C'était probablement un bon conseil mais Felene n'avait jamais été du style à écouter les bons conseils, surtout quand elle avait mieux à faire. Si elle n'avait été intéressée que par l'or, elle aurait probablement fait exactement ce que suggérait l'homme.
“C'est ce qu'on dit”, plaisanta Felene. “Moi, je dis qu'on devrait essayer plus fort.”
Elle laissa rire le capitaine du navire. Elle avait mieux à faire.
Il était temps de tuer Stephania et Elethe.
CHAPITRE SEPT
Tous les jours, le convoi d'ex-appelés faisait le tour de la campagne qui entourait Delos et, tous les jours, Sartes regardait fixement Leyana en essayant de trouver le moyen de lui dire ce qu'il ressentait quand il était avec elle.
Tous les jours, Sartes passait du temps à essayer de le dire avec des mots, de penser aux choses qu'une personne plus éloquente aurait pu trouver. Qu'est-ce que Thanos aurait dit, ou Akila, ou … ou n'importe quel autre homme à moitié amoureux qui ne savait pas comment continuer ?
Il passait son temps tantôt à penser à Leyana tantôt à penser aux choses qu'il aurait dû être en train de faire. Ils allaient de village en village, distribuaient les victuailles qu'ils avaient, ramenaient chez eux des appelés qui en avaient été arrachés et rassuraient les gens de leur mieux en leur disant que la rébellion ne serait pas une autre bande de tyrans.
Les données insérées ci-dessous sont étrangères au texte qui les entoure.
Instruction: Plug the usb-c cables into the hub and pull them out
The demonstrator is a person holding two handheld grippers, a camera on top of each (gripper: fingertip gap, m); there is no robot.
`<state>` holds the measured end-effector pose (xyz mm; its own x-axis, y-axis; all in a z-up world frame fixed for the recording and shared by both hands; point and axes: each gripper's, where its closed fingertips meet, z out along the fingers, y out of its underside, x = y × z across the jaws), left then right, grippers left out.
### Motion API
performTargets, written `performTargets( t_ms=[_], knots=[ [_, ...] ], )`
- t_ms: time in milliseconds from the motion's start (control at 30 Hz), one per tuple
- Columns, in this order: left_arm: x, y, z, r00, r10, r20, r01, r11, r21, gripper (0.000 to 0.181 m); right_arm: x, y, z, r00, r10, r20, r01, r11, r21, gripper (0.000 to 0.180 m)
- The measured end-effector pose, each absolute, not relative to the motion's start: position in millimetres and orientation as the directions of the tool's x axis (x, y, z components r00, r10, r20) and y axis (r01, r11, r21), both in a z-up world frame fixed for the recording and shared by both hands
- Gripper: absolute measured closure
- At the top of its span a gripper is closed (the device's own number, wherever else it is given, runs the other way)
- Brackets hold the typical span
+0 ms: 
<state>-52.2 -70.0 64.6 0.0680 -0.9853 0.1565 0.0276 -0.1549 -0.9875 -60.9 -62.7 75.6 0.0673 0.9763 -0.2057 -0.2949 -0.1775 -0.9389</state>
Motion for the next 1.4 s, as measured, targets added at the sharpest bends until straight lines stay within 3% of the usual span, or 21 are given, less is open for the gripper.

Tous les jours, il essayait de préparer quelque chose à dire et, tous les jours, au moment de bivouaquer, il se rendait compte qu'il n'avait rien dit.
“Tu vas bien ?” demanda Leyana avec un sourire. Elle avait pris l'habitude de chevaucher dans le même chariot que Sartes, et Sartes était bien obligé d'admettre qu'il aimait ça. Le soir, quand ils bivouaquaient, la tente de Leyana n'était jamais loin de la sienne. Sartes aimait aussi ça. Il était reconnaissant du fait que, s'ils devaient être attaqués, il pourrait se ruer vers elle pour la sauver.